Problem details: The expected output is a verbatim reprint of the lines from the beginning of the data that follows through the line that contains "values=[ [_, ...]".

Records from a collection:
━━━━━━━━━━━━━━━━

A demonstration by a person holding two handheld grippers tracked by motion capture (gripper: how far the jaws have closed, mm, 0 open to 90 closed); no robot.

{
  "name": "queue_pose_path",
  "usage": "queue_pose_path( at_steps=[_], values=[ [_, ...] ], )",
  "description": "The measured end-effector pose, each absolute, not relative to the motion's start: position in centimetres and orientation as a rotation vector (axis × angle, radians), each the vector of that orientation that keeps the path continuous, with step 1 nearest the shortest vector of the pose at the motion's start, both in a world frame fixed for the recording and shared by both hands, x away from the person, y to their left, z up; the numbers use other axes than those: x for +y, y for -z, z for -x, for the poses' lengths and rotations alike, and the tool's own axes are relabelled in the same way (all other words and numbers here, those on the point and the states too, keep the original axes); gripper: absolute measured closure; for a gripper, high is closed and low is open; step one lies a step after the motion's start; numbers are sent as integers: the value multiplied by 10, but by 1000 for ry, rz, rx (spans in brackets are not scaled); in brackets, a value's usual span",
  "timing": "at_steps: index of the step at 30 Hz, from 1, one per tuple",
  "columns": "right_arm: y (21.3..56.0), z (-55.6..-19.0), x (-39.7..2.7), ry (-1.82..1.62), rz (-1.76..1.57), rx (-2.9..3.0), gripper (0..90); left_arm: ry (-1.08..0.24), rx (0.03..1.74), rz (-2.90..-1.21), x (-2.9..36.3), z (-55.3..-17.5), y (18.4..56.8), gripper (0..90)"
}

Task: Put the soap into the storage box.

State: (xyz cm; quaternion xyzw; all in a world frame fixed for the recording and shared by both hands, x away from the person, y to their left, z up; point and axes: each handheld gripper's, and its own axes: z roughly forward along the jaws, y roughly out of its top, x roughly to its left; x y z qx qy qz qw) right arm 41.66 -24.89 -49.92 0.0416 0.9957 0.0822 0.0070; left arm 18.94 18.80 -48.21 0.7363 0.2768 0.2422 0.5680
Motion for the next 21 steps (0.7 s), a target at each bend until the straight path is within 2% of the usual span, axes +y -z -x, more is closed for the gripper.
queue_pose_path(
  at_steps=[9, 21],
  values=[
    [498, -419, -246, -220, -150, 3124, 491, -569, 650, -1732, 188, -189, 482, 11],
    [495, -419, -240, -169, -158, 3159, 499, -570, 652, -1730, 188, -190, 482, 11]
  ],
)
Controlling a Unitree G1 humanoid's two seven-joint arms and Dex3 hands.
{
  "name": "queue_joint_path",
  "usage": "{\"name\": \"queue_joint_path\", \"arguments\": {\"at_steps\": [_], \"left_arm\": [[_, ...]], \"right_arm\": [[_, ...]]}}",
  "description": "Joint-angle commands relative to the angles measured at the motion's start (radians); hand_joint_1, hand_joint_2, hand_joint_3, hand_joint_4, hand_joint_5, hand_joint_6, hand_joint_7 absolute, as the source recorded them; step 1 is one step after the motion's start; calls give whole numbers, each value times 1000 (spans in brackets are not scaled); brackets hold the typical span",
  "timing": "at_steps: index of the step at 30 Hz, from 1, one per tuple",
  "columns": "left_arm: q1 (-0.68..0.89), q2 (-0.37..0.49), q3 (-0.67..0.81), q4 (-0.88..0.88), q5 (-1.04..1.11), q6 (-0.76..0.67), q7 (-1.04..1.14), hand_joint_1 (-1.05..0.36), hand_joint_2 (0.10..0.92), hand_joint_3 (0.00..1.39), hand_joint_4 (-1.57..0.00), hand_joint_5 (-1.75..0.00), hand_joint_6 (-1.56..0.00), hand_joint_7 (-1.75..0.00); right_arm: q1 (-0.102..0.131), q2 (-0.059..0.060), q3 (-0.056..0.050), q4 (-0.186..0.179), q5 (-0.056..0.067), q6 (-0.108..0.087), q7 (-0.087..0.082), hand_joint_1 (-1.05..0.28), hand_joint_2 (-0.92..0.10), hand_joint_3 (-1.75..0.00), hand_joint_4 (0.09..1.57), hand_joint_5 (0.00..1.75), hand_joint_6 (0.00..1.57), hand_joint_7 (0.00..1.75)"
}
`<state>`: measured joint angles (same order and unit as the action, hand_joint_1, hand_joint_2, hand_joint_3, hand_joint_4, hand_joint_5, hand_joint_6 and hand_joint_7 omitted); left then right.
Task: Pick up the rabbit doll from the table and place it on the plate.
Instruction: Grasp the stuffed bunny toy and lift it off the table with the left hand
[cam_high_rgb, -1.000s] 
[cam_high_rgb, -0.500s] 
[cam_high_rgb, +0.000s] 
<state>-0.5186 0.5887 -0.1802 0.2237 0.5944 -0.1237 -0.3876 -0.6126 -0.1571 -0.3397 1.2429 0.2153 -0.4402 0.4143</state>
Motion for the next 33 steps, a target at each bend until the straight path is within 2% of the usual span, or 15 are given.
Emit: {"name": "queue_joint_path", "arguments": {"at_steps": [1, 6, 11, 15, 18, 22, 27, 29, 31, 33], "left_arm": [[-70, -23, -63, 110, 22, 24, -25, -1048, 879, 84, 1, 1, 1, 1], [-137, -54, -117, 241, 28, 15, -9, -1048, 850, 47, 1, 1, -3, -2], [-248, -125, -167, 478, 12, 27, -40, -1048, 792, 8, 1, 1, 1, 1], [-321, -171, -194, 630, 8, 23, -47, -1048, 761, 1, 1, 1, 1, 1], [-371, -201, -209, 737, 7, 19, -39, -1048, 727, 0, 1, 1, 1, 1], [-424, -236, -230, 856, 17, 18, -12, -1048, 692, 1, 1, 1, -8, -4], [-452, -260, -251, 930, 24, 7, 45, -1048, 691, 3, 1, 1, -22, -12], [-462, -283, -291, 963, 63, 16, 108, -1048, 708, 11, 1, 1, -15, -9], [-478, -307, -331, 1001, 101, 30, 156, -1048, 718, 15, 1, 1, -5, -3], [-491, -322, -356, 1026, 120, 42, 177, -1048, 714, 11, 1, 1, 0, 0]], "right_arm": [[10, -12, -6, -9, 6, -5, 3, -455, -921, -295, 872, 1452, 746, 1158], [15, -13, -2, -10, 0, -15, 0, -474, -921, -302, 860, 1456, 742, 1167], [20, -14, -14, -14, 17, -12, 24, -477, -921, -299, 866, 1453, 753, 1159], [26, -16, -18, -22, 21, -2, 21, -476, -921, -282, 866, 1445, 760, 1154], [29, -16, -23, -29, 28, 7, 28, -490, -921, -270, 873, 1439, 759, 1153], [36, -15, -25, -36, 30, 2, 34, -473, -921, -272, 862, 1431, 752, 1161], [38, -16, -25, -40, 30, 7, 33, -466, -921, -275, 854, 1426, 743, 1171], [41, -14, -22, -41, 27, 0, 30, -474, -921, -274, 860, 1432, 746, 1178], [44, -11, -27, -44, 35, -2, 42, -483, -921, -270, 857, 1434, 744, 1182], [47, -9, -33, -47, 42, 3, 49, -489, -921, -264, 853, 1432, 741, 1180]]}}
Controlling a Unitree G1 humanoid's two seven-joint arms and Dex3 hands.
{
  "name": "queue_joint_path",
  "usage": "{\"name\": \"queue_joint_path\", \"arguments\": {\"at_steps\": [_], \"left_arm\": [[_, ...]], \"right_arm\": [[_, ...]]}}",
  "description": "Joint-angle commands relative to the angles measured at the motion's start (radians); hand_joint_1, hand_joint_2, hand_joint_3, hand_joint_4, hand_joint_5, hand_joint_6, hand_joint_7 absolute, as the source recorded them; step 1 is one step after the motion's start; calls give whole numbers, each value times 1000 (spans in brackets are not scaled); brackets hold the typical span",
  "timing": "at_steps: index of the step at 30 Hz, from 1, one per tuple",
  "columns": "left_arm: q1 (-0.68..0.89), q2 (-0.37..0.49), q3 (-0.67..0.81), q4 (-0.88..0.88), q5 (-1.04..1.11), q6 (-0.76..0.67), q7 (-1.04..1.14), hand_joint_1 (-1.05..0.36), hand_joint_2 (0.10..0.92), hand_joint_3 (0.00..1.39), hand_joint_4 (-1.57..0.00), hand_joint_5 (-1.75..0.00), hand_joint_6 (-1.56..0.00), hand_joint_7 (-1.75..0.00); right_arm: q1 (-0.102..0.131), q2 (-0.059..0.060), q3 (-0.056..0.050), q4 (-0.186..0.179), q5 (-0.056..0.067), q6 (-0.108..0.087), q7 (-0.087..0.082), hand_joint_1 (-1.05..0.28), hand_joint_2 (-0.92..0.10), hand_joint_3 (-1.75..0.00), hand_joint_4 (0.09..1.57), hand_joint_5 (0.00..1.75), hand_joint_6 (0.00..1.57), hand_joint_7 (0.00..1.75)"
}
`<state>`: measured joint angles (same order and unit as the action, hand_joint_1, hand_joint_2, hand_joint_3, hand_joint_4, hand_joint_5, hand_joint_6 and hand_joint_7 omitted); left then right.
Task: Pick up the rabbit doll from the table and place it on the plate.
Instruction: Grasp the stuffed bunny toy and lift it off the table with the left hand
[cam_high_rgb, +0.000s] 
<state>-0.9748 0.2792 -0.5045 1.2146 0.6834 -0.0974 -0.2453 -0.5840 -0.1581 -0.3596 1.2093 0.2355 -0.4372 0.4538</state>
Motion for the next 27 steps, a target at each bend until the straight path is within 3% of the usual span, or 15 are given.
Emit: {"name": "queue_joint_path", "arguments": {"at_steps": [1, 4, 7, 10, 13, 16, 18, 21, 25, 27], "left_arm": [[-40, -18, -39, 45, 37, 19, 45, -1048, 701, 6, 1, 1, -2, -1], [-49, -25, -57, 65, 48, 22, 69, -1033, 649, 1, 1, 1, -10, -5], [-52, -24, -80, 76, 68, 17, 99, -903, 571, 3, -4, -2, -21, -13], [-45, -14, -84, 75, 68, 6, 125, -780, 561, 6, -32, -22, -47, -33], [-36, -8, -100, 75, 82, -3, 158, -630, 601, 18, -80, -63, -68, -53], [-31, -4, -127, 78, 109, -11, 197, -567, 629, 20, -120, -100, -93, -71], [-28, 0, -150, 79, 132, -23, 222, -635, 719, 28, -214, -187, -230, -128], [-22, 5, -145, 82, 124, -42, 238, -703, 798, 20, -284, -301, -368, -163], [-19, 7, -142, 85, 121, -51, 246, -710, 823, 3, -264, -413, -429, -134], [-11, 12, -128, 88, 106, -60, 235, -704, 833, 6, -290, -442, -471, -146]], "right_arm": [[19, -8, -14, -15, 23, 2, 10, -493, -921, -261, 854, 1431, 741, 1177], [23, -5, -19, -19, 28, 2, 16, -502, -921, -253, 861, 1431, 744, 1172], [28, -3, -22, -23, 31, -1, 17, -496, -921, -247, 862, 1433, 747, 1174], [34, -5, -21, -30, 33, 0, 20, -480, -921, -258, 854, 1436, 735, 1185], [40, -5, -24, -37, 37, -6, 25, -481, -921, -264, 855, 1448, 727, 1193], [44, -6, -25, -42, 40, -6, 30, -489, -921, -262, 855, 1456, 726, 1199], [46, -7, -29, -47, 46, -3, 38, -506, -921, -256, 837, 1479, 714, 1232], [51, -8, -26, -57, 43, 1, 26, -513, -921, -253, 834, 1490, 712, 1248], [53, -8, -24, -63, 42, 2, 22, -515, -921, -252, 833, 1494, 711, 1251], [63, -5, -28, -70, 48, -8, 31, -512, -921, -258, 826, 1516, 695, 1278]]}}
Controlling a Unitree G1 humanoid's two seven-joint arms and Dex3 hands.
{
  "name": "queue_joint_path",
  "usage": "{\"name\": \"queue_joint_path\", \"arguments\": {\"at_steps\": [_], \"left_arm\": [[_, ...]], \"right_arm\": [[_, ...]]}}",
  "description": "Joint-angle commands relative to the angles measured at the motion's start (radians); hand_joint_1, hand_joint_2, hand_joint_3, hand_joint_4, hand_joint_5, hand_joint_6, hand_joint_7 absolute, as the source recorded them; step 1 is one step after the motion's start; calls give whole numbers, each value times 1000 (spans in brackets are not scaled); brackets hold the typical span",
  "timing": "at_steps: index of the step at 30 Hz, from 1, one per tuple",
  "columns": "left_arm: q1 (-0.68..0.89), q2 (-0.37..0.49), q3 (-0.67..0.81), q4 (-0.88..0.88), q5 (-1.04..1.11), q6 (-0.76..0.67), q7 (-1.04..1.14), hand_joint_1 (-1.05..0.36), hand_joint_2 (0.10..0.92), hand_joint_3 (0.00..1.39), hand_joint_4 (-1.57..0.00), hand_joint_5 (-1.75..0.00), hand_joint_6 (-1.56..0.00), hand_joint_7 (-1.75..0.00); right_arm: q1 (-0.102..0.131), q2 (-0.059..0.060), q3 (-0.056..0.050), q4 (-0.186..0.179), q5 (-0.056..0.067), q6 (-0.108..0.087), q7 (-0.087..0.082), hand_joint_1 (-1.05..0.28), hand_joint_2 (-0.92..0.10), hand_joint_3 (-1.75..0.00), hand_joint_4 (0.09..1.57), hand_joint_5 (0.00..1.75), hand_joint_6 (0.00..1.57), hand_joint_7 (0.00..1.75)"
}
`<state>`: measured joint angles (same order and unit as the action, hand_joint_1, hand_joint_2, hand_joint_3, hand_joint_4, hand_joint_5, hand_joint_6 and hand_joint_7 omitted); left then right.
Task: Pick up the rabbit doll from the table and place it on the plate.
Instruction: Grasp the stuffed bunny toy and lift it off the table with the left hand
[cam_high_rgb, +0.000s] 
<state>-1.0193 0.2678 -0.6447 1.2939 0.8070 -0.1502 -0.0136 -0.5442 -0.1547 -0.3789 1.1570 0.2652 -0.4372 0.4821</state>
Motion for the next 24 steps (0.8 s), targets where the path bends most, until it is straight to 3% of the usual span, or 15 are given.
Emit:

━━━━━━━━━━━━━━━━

Task response:
A demonstration by a person holding two handheld grippers tracked by motion capture (gripper: how far the jaws have closed, mm, 0 open to 90 closed); no robot.

{
  "name": "queue_pose_path",
  "usage": "queue_pose_path( at_steps=[_], values=[ [_, ...] ], )",

What appears above is the complete answer to the exercise.